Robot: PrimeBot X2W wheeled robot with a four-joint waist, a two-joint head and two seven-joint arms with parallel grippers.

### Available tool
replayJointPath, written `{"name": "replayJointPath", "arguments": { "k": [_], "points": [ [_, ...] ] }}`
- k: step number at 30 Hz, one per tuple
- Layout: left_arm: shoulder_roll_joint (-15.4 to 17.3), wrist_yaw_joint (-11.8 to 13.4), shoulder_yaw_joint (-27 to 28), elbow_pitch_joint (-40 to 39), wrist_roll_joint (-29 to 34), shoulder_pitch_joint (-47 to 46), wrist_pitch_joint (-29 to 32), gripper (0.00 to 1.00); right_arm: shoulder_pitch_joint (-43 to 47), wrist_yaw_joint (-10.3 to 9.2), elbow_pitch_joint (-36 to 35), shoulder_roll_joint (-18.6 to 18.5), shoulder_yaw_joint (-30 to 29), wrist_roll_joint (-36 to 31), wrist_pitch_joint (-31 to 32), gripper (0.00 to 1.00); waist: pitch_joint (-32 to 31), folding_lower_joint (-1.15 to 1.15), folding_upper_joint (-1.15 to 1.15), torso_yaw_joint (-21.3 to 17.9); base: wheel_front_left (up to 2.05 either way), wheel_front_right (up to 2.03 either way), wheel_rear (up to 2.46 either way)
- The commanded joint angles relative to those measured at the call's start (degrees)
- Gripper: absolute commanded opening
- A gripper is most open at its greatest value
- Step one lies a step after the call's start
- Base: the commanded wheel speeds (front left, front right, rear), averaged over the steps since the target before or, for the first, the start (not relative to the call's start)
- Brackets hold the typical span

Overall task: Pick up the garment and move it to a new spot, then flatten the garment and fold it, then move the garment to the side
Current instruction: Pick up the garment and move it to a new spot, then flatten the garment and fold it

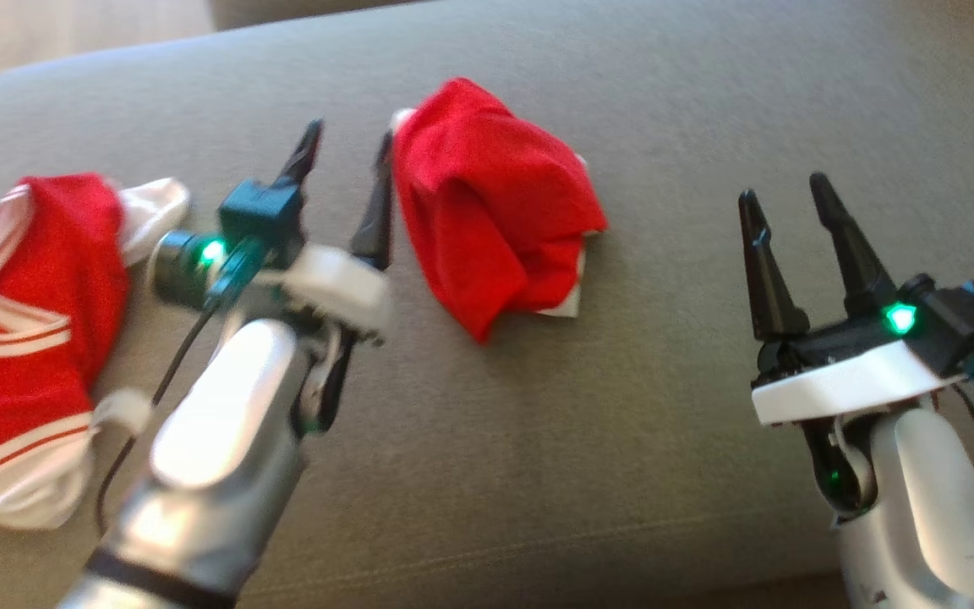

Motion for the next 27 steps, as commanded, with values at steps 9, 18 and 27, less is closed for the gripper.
{"name": "replayJointPath", "arguments": {
  "k": [9,18,27],
  "points": [
    [8.78,6.10,8.63,-17.45,1.43,15.78,-0.74,1.00,2.65,-0.01,0.70,0.04,2.54,-1.77,-0.36,1.00,-5.88,0.00,0.00,8.30,0.00,0.00,0.00],
    [6.32,5.68,13.76,-25.32,5.55,26.46,-0.75,1.00,4.97,-0.01,2.51,0.04,3.29,-2.67,-0.36,1.00,-6.72,0.00,0.00,10.38,0.00,0.00,0.00],
    [1.12,0.90,17.59,-27.11,10.28,29.41,-0.76,1.00,1.22,-0.01,10.83,0.04,8.76,0.51,-0.36,1.00,-4.77,0.00,0.00,14.83,0.00,0.00,0.00]
  ]
}}
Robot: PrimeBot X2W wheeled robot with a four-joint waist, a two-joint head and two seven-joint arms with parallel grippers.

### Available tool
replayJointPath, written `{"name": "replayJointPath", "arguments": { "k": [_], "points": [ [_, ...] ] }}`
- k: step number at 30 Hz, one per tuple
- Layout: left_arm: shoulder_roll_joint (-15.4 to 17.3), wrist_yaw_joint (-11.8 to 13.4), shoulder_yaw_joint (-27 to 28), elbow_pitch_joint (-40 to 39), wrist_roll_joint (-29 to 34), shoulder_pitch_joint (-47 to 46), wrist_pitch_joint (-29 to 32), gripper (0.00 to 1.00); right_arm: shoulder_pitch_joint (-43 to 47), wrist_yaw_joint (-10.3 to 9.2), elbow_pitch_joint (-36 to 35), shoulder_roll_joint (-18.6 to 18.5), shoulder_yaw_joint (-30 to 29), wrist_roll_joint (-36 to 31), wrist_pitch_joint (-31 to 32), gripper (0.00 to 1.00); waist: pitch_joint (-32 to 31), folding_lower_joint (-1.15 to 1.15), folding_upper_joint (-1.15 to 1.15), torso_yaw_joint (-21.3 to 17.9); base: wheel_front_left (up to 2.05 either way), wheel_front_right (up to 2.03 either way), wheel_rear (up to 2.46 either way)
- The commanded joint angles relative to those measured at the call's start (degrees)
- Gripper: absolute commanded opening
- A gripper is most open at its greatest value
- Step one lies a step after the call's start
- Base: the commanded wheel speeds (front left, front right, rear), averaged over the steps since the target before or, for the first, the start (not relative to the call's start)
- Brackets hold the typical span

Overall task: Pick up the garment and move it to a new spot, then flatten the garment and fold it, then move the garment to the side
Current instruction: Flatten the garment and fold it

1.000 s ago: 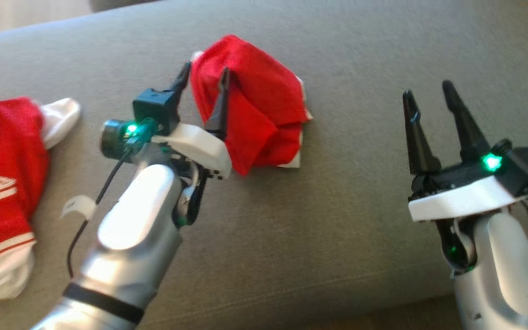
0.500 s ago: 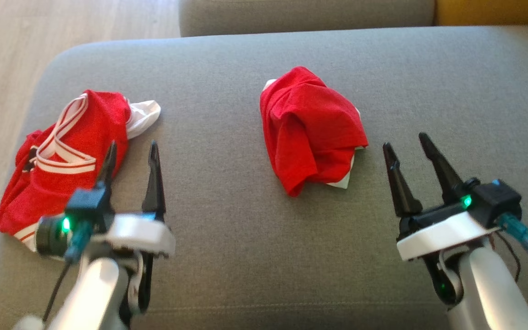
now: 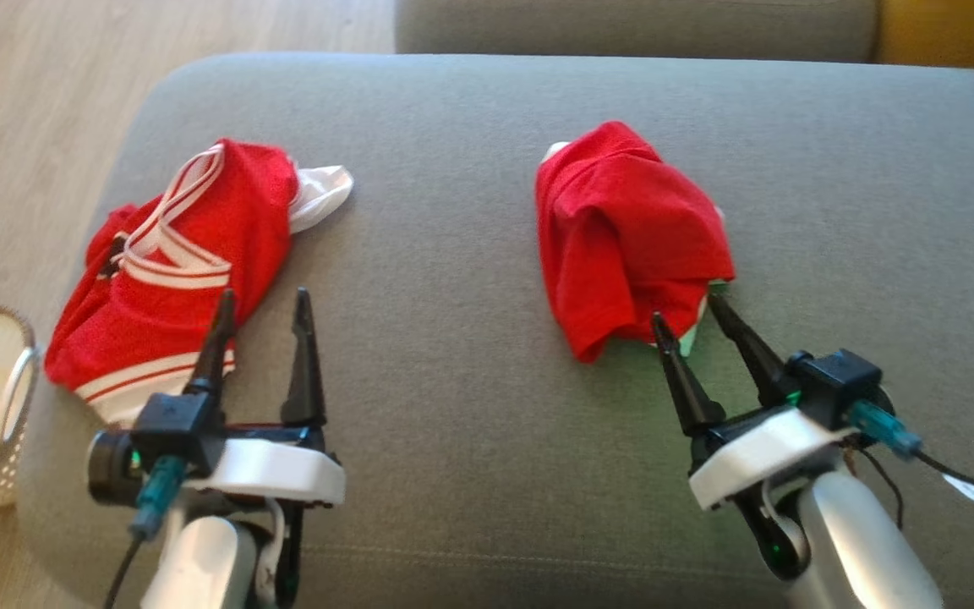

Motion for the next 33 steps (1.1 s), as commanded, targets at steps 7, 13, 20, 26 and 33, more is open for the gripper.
{"name": "replayJointPath", "arguments": {
  "k": [7,13,20,26,33],
  "points": [
    [-2.50,-2.67,1.79,-0.15,1.85,-2.04,-0.68,1.00,-8.41,-0.01,9.50,0.04,2.77,0.67,-0.37,1.00,2.61,0.01,0.00,4.81,0.00,0.00,0.00],
    [-3.50,-3.92,1.63,0.66,2.65,-2.59,-0.69,1.00,-12.11,-0.01,16.39,0.04,3.86,2.57,-0.37,0.47,3.76,0.01,0.00,7.56,0.00,0.00,0.00],
    [-3.91,-4.19,2.60,1.51,2.75,-2.01,-0.69,1.00,-14.62,-0.01,12.11,0.04,9.31,7.47,-0.37,0.00,2.74,0.01,0.00,8.08,0.00,0.00,0.00],
    [-4.01,-4.66,3.64,1.75,2.86,-1.35,-0.69,1.00,-17.40,-0.01,3.92,0.04,6.49,9.94,-0.37,0.00,0.36,0.01,0.00,6.01,0.00,0.00,0.00],
    [-4.05,-5.16,3.82,2.17,3.04,-0.51,-0.69,1.00,-23.98,-0.01,1.20,0.04,6.54,9.77,-0.37,0.00,-2.42,0.01,0.00,4.28,0.00,0.00,0.00]
  ]
}}
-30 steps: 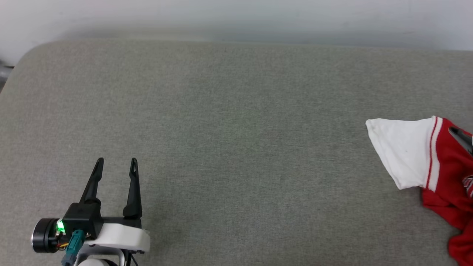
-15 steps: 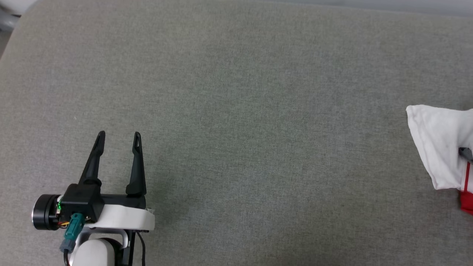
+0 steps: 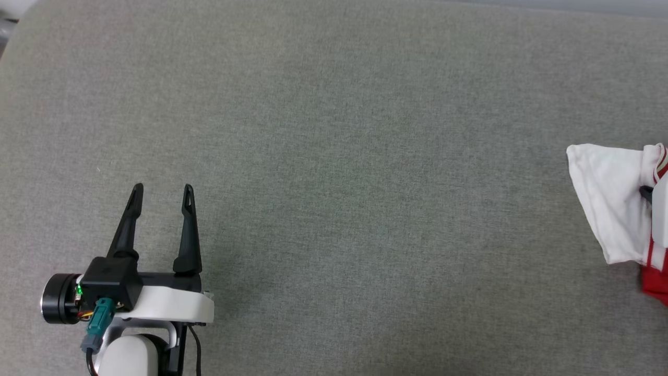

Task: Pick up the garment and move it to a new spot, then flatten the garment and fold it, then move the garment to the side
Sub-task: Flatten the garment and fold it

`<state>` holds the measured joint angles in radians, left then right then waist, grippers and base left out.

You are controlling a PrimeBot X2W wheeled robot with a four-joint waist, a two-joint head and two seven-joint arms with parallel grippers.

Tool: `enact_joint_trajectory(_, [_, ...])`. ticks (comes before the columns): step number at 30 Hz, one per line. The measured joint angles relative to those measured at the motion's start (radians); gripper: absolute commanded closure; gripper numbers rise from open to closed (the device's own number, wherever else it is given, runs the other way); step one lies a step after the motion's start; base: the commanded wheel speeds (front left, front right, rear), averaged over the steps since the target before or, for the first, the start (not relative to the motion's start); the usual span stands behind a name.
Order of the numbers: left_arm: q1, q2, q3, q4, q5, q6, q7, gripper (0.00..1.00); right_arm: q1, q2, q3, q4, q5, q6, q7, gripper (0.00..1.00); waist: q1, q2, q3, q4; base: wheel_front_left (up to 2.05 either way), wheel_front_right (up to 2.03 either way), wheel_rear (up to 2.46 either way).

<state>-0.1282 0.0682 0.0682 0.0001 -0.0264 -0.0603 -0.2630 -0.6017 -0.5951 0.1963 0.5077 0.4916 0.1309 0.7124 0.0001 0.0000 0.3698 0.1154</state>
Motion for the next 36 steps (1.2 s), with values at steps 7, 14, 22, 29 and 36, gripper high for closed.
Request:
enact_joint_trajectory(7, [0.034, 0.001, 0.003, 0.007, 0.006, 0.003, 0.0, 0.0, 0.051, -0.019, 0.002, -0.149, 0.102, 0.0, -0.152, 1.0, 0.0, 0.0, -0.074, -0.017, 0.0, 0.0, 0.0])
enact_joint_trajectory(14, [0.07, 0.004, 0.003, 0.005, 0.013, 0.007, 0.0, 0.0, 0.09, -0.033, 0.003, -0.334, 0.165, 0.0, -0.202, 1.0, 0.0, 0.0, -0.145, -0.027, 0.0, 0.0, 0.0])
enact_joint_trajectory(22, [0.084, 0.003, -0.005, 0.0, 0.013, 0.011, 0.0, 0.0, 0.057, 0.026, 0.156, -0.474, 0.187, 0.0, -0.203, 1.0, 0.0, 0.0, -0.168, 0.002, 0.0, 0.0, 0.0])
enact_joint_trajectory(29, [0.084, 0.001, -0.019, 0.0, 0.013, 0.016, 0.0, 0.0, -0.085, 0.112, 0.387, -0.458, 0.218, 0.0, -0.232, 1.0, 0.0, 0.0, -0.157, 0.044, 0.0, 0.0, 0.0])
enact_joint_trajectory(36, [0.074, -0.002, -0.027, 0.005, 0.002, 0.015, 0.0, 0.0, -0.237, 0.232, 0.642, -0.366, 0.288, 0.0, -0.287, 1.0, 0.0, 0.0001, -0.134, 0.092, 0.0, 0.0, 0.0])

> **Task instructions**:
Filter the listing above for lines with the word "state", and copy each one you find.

> **Solution for this exercise**:
`<state>` holds the measured joint angles in radians, left then right then waist, grippers and base left out.
<state>-0.1282 0.0682 0.0682 0.0001 -0.0264 -0.0603 -0.2630 -0.6017 -0.5951 0.1963 0.5077 0.4916 0.1309 0.7124 0.0001 0.0000 0.3698 0.1154</state>

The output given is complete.